Para o orador, Gago Coutinho e Sacadura Cabral engrandeceram “a História Pátria, escrevendo nela uma das suas mais brilhantes páginas, e os efeitos desse ato sobre a vida parlamentar”.

Garantiu José Joaquim Pereira Osório que os representantes eleitos do povo acompanharam os aviadores desde que estes partiram de Lisboa até aterrarem no Brasil, acompanhando-os “em espírito” e “elevando religiosamente” até eles as suas almas, sofrendo todas as amarguras e gozando todas as alegrias.

“Se a transmissão do pensamento é uma realidade, o pensamento coletivo de todos os parlamentares vos acompanhou e protegeu na derrota através do espaço imenso”, adiantou.

E prosseguiu: “Ainda nos momentos de contrariedade que embaraçaram a viagem, nunca aqui foi proferida uma palavra de desalento e desânimo, sofrendo todos num recolhimento angustioso e místico o desgosto da má notícia, certos como estávamos de que, a seguir, viria a boa nova mitigar a dor, tamanha era a confiança que tínhamos no vosso valor, inteligência e saber”.

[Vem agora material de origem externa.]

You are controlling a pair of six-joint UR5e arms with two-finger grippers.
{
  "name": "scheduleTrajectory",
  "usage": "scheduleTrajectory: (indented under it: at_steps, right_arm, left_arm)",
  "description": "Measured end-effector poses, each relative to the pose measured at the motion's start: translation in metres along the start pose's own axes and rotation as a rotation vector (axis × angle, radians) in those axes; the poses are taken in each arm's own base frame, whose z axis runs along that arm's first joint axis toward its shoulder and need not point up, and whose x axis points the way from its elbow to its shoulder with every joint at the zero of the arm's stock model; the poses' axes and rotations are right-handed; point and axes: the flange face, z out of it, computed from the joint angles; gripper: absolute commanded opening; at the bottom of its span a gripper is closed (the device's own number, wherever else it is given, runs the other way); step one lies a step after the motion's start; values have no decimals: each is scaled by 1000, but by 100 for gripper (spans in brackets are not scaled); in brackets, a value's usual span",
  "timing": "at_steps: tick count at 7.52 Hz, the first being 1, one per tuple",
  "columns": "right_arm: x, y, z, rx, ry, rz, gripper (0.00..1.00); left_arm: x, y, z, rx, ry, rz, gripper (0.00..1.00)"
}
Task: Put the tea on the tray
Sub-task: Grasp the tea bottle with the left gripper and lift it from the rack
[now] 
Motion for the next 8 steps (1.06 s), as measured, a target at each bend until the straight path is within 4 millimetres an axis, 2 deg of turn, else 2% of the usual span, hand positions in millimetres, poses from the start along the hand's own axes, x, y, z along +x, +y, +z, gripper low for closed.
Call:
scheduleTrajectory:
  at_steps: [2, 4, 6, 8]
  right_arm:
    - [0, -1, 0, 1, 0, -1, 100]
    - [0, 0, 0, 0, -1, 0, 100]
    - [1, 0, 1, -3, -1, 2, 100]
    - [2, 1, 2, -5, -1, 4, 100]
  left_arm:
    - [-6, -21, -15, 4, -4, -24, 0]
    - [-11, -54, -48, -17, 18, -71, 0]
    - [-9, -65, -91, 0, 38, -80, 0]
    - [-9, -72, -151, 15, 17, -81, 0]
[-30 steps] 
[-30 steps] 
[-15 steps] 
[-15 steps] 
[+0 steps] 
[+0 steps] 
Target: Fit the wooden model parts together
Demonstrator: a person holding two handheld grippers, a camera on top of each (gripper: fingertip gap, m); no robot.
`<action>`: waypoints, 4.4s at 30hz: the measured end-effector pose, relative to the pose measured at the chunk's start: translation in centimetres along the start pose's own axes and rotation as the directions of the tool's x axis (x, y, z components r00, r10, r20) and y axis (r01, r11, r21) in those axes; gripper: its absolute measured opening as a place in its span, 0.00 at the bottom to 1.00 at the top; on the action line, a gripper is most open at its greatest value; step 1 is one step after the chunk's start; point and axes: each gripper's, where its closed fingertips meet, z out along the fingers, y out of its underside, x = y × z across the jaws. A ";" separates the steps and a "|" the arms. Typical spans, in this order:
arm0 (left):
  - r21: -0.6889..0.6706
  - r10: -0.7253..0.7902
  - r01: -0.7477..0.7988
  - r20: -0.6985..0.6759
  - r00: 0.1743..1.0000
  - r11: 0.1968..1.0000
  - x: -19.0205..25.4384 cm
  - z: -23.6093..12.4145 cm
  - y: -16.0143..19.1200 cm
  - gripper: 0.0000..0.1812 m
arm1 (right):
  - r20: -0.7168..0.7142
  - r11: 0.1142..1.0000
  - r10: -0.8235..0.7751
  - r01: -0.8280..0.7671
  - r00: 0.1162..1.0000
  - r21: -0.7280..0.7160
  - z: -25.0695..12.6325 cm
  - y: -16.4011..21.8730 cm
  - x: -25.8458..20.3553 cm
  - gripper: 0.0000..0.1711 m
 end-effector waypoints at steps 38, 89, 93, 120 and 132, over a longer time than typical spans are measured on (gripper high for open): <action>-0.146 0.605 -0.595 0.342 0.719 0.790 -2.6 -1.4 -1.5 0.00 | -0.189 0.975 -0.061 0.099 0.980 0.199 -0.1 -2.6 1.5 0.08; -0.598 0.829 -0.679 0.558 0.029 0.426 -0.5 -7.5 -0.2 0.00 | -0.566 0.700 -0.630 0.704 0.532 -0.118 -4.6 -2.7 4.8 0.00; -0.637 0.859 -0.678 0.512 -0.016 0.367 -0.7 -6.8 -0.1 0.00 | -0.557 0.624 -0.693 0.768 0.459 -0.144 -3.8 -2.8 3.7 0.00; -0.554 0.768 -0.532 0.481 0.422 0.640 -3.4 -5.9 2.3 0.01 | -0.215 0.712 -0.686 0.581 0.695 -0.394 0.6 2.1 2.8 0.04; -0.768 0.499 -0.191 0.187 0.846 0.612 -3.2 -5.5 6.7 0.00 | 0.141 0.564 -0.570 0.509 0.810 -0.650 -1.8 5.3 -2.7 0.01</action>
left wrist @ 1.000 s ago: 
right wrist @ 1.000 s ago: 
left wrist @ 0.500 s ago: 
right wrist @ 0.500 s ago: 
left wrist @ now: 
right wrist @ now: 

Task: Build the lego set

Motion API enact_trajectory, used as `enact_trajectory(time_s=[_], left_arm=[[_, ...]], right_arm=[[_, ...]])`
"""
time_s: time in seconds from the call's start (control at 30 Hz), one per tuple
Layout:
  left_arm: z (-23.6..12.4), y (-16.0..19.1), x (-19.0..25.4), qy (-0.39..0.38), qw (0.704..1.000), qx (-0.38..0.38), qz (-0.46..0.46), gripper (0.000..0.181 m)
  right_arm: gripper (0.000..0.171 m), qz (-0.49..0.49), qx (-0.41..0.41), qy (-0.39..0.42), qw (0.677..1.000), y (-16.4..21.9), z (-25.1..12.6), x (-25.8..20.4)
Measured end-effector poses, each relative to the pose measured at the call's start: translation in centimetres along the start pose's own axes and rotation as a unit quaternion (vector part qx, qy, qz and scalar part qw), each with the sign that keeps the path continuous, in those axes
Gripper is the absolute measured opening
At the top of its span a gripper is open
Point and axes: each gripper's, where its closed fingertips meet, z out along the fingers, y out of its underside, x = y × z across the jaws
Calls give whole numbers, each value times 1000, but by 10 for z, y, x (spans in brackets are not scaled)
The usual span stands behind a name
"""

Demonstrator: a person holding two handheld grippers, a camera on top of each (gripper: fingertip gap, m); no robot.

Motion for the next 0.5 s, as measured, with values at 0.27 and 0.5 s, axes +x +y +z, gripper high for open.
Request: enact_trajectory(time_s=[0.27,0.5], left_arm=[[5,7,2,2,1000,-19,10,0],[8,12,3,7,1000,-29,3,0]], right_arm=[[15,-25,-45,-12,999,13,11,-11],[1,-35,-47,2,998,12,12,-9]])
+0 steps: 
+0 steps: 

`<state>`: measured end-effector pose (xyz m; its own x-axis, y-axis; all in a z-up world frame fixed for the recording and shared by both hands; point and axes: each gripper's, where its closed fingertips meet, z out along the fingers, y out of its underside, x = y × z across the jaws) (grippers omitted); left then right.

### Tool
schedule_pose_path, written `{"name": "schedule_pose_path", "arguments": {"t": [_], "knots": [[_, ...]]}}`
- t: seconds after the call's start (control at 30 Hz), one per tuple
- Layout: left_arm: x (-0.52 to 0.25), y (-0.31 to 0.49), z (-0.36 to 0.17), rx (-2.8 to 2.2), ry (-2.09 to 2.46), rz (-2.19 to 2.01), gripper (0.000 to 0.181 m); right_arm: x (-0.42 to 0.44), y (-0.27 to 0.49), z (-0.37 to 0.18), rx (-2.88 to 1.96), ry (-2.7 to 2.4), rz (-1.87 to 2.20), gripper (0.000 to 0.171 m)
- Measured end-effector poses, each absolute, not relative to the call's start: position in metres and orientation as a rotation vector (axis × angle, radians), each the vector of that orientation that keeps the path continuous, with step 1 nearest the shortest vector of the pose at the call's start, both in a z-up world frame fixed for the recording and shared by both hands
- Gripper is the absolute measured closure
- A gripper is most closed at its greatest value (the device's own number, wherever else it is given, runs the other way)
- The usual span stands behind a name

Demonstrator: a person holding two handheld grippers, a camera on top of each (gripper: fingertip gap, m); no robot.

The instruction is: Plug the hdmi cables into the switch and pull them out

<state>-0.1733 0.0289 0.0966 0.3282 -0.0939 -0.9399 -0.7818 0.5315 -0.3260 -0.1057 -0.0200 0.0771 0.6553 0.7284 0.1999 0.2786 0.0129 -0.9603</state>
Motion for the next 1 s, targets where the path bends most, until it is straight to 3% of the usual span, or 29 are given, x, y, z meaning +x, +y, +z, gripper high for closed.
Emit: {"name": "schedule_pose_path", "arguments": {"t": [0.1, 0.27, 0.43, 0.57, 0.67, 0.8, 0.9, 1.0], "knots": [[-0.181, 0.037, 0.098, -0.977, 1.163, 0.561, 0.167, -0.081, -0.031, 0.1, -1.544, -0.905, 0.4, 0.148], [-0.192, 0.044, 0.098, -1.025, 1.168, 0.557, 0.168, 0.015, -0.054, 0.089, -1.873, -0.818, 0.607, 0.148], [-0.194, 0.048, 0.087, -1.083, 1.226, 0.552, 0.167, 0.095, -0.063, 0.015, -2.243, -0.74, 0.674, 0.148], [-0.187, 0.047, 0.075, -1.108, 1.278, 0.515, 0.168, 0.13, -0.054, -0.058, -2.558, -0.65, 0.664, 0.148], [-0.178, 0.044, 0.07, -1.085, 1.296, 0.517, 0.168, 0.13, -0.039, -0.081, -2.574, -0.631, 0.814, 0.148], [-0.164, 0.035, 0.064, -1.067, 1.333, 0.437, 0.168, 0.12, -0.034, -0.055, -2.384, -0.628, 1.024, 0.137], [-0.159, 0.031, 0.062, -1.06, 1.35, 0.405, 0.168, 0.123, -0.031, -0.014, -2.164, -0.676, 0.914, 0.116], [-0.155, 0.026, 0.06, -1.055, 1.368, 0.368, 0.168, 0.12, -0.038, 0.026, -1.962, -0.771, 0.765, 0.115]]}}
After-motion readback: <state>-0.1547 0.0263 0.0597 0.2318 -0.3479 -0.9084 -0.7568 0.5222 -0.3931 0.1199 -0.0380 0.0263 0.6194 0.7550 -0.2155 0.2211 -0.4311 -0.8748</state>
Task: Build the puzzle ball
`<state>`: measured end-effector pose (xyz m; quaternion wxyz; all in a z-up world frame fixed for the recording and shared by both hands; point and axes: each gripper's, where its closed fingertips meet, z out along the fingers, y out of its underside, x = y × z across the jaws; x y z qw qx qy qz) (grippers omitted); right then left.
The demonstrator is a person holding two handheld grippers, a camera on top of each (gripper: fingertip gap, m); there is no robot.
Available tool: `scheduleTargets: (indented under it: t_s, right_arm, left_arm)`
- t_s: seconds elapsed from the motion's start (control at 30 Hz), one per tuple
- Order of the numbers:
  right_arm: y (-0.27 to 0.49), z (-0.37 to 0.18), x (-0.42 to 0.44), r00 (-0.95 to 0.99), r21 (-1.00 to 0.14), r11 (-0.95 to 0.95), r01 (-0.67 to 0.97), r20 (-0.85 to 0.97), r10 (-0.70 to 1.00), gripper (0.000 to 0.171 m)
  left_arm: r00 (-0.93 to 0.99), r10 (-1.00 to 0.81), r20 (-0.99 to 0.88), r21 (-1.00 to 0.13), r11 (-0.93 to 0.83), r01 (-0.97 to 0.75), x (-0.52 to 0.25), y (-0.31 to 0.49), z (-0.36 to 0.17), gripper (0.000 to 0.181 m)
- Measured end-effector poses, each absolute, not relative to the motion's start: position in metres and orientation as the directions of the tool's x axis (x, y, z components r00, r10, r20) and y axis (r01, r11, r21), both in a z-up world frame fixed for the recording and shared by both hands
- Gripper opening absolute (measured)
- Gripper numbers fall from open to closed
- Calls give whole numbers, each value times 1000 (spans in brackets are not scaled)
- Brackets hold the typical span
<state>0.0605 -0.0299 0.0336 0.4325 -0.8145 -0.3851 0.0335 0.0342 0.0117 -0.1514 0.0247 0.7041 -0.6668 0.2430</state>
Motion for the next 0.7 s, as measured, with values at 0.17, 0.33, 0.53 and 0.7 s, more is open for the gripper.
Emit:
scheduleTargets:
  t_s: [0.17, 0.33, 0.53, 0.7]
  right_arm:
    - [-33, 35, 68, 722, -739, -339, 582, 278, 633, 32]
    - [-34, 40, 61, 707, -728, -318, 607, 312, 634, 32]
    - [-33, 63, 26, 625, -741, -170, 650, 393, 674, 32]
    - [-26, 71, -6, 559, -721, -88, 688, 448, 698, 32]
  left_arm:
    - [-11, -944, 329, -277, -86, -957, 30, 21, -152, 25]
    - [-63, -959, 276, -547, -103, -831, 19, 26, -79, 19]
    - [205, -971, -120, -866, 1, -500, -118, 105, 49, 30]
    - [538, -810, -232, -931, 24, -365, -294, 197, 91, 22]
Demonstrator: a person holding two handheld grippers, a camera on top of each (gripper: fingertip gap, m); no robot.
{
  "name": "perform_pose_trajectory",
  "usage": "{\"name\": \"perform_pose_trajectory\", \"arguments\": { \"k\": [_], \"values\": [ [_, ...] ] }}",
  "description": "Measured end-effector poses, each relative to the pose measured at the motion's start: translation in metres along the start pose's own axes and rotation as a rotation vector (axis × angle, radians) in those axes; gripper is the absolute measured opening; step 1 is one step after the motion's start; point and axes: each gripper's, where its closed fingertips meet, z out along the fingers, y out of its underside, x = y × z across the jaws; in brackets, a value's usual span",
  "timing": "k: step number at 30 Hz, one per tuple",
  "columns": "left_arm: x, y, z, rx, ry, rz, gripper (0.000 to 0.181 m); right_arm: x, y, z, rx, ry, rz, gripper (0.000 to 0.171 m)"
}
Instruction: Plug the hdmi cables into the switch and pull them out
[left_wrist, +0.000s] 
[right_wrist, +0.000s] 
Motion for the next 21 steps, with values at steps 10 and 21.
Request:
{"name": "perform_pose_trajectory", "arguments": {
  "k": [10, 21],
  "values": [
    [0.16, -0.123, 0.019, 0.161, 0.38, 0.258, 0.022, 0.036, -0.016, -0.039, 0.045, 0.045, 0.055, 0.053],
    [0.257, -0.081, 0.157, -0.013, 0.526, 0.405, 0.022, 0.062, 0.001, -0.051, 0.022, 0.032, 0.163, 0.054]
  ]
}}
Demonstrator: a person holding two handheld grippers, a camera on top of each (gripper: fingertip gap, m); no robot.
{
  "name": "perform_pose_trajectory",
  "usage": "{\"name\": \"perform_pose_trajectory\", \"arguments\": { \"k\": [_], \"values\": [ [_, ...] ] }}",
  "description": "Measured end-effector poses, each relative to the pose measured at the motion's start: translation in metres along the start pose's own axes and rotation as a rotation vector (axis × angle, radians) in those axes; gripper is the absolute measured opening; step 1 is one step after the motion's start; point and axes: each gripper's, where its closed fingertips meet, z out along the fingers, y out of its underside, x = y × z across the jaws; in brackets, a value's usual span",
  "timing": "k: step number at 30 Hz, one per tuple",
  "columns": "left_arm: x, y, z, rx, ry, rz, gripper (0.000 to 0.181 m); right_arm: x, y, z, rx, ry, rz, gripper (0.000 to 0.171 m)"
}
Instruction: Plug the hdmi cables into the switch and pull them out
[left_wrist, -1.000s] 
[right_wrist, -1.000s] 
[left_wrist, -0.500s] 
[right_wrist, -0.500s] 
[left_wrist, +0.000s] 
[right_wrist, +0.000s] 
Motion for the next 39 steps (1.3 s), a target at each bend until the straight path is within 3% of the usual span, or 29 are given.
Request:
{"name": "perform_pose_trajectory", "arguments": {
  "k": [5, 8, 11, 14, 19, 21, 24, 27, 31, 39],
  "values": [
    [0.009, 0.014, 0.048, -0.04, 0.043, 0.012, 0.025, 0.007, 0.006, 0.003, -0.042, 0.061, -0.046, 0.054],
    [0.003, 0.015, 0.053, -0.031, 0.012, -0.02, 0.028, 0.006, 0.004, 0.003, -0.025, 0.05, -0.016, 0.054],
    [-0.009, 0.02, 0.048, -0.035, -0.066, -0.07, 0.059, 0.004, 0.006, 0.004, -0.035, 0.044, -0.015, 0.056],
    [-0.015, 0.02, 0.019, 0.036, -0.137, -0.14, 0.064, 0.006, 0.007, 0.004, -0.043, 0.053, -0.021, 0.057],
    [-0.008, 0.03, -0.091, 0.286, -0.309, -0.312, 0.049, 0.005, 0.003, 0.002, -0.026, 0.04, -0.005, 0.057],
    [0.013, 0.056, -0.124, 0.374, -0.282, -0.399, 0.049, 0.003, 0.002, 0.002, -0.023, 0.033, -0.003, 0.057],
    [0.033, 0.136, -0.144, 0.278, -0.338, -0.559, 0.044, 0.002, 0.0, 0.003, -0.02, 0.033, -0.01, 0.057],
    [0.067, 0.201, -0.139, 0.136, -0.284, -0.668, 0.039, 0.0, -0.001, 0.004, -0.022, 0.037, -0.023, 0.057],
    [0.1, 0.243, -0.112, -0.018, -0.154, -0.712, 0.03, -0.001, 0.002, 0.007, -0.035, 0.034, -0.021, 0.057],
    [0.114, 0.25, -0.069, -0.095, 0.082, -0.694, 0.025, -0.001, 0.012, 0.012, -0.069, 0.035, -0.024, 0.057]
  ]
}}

Contou o presidente do Senado que, quando foi conhecida a “notícia satisfatória”, os trabalhos parlamentares foram interrompidos “e de todos os lados das Câmaras se pronunciavam sentidas e eloquentes palavras de respeito e admiração” pelos aviadores.

Os parlamentares sempre tiveram consciência “da grandeza e alcance da obra que os maiores portugueses dos tempos modernos vinham realizando, desmentindo assim os tímidos, os pessimistas e os velhacos que diziam estar decadente a raça lusitana pela perda das suas mais lídimas virtudes”, disse.

E enfatizou: “Não, a nossa raça mantém intactas as suas incomparáveis qualidades”.

Para José Joaquim Pereira Osório, Gago Coutinho e Sacadura Cabral ganharam o seu lugar na “galeria de heróis” da pátria portuguesa.

A saudação aos “ilustres aviadores portugueses” estendeu-se depois aos “ilustres chefes de Estado das duas Repúblicas irmãs, Brasil e Portugal, pela maneira eloquente e patriótica como souberam exaltar o vosso assinalado feito, encarnando integralmente as almas dos dois povos, que é afinal uma só”.

A primeira Travessia Aérea do Atlântico Sul (TAAS) começou às 06:45 de 30 de março de 1922, a partir da rampa do Centro de Aviação Naval, na Doca do Bom Sucesso, em Lisboa.

Os dois aventureiros, que já tinham trabalhado juntos em África, utilizaram três aviões e pararam em Las Palmas (Canárias) e São Vicente (Cabo Verde), antes de atingirem o Brasil no chamado “grande salto”, que durou 11 horas e 21 minutos.

Ao todo, Gago Coutinho (navegador) e Sacadura Cabral (piloto) percorreram 4.527 milhas náuticas (8.484 quilómetros), em 62 horas e 26 minutos.